American-style airport security flies in

NEW DELHI: In a quiet but significant move that bears semblance to the American model, authorities tasked with securing travel at Indian airports have been preparing to usher in changes, including discreet profiling of passengers and layers of clearance for staff.

American-style airport security flies in

Tribune News Service
New Delhi, September 15

In a quiet but significant move that bears semblance to the American model, authorities tasked with securing travel at Indian airports have been preparing to usher in changes, including discreet profiling of passengers and layers of clearance for staff.

The Bureau of Civil Aviation Security (BCAS) has tied up with the US Transportation Security Administration (TSA), which has started training the second batch of 50 Indian officials here, said top security officials. “The first batch of 50 completed its course and the second batch is training in Delhi now,” officials associated with the programme told The Tribune.

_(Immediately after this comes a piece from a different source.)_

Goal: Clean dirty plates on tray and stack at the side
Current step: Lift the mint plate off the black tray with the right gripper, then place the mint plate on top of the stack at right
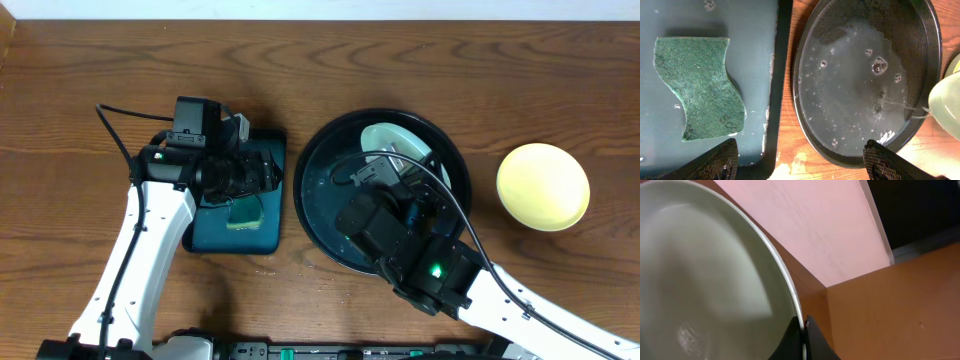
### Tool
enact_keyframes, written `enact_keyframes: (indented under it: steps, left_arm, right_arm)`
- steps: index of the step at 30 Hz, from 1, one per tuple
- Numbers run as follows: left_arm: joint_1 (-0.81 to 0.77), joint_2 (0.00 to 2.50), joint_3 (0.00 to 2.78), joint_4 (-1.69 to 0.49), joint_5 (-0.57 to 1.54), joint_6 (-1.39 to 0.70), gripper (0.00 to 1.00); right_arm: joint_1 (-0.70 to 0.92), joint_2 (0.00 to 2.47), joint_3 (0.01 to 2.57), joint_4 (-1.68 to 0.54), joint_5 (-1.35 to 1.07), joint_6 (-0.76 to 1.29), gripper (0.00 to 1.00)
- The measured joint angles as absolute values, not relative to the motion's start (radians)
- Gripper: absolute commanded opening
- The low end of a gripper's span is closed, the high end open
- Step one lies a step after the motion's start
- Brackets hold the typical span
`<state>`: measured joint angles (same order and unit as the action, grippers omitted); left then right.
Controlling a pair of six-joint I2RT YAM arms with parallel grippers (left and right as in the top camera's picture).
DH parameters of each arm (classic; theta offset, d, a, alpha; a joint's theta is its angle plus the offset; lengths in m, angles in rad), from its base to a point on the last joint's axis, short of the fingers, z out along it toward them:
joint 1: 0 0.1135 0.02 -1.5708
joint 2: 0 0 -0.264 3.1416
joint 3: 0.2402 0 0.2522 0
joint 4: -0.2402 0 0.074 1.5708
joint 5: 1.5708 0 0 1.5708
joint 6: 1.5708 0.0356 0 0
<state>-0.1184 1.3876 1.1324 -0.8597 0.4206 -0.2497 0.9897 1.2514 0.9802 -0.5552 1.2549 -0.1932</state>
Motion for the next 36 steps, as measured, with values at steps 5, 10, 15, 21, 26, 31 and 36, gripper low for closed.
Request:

They said it was part of the overall security training for Indian officials by the TSA to make travel more secure.

Aviation sector data shows India is one of the fastest-growing markets and during 2018, close to 14 crore passengers travelled through flights. With the government focusing on UDAN and activating airports in tier two and tier three cities, the numbers will only grow.

Among the new techniques, passenger profiling will allow experts to mingle with people in waiting areas to interpret body language for malicious intent. There is an additional layer wherein security agencies’ officers  could strike conversation with passengers.

Other steps include restricting the movement of staff of various agencies that operate inside the airport, including airlines staff, luggage loaders, service support personnel and vendors. In the US, the TSA had introduced additional layers of security in view of threats.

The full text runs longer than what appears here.